Gün doğumuyla birlikte çıkarma yaparak şehri abluka altına almışlardı. Kanal ve liman kontrollerine geçmişti fakat onları Roma'dan Korint'e sürükleyen düşmanları bir duman gibi ansızın ortadan kaybolmasıyla ün salmıştı. Octavian, karaya çıkmalarından çok önce şehri pençeleri altına almaları gerektiğinin üstünü defalarca kez çizmişti. Çıkarmanın amacı Roma'nın düşmanı olarak görülen sözde Makedon Kralı Myron ve destekçisi Faustus'un yakalanmasıydı. Makedonya krallığı yıllar önce yıkılarak Roma'ya tabi hale gelmişti. Fakat Myron'un babası Yunan asıllı Andriscus tahttan indirilen kralın oğlu olduğunu iddia ederek krallığı yeniden ayağa kaldırmıştı. Hükümdarlığı sadece bir yıl sürmüştü, orduda yıllarca görev yapmasına rağmen o zamanlar Legatus rütbesini yeni almış olan Octavian senatonun desteği ile birlikte kendini kanıtlamak amacıyla Andriscus'un üzerine yürümüş, yapılan savaşta ölü olarak ele geçirilmişti. Bununla birlikte Makedonya artık sadece Cumhuriyet'e tabi olmakla kalmamış, aynı zamanda ikiye bölünerek Roma eyaleti haline gelmişti. Pinda'da kazanılan bu zaferle Octavian kendisine verilen general rütbesini hak ettiğini kanıtlamıştı. Fakat çok zaman geçmeden elinden kaçırdığı Myron, ölen babası Andriscus'un hem dostu hem de silah arkadaşı olan Faustus ile birlikte isyan ederek Makedon tahtında hak iddia etmişti. Arkasına Achaea Birliği'nin desteğini de almasıyla birlikte Roma adına ciddi bir tehlike oluşturmaya başlamıştı. Geçen iki yıl boyunca adamı her saklı taşın altında aramalarına rağmen ele geçirememişlerdi. Octavian, artık bu durumu şahsi bir mesele olarak görüyordu. Myron ve Faustus'u ele geçirmedikçe zaferinin tam anlamıyla taçlanmayacağı inancındaydı.

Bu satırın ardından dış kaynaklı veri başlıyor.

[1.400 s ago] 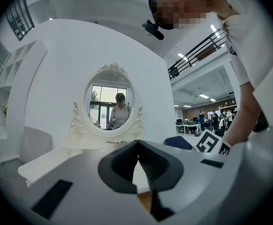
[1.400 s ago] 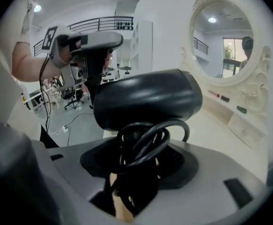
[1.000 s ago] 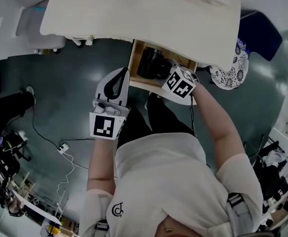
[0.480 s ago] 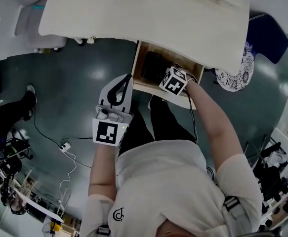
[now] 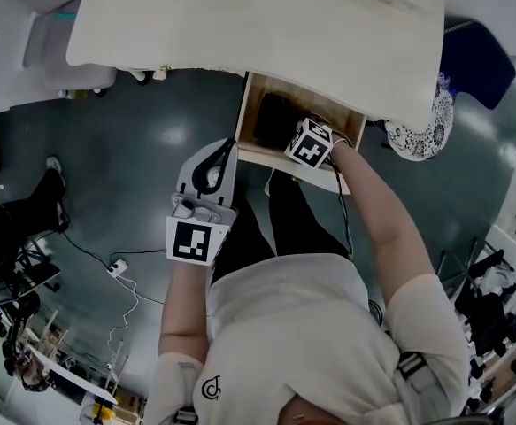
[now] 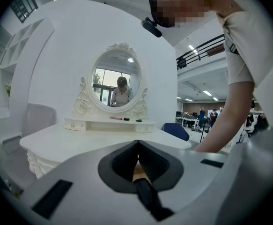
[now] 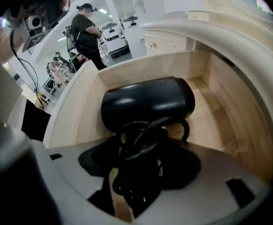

Yaklaşık üç ay önce, senatoya ulaşan istihbarat ile Faustus'un Myron ile evlendireceği kızını Korint'e getirdiğini öğrenilmişti. Hem Myron'un hem de Faustus'un şehri sık sık ziyaret ettikleri söyleniyordu. Octavian, bu haberi aldığı gibi hazırlıklara koyulmuştu. Çıkarma planları hakkında uzun uzadıya tartıştıktan sonra ordu ile birlikte Taranto'dan denize açılmışlardı. Myron'un nişanlısını gizlemek için neden Korint'i seçtiğini tahmin etmek zor değildi. Şehir, irili ufaklı adalar tarafından çevrelenmiş durumdaydı, bir yakası körfeze bir yakası ise Ege'ye açılıyordu. Denizle çevrilmiş bu şehirden kaçmak kolaydı, Atina'ya yakınlığı ve adalarla çevrelenmesi sessiz bir çıkarma yapılmasını güçleştiriyordu. Octavian tüm bu tehlikelerin farkındaydı, orduyu Roma'dan Yunanistan'a sürüklemesinin arkasından koca bir hayal kırıklığı çıkabilirdi. Fakat hem tanrılarla yarışan kibri ve gururu, hem de güçlü inadı onu bu yola çıkarmıştı. Konuşurken öyle tutkulu ve istekliydi ki eli boş dönmeyeceğine tüm kalbiyle inanıyordu.
ŞİMDİ OKUDUĞUN
Sonsuz Esaret
Historical FictionM.Ö 146 - Roma Cumhuriyeti. İskender'in imparatorluğunu tarihe gömen, kadim Yunanistan'ı kılıcının önünde diz çöktüren General Octavian genç yaşında aldığı gösterişli zaferlerinin ardından adını tarihin altın sayfalarına yazdırmaya kararlıdır. Fakat...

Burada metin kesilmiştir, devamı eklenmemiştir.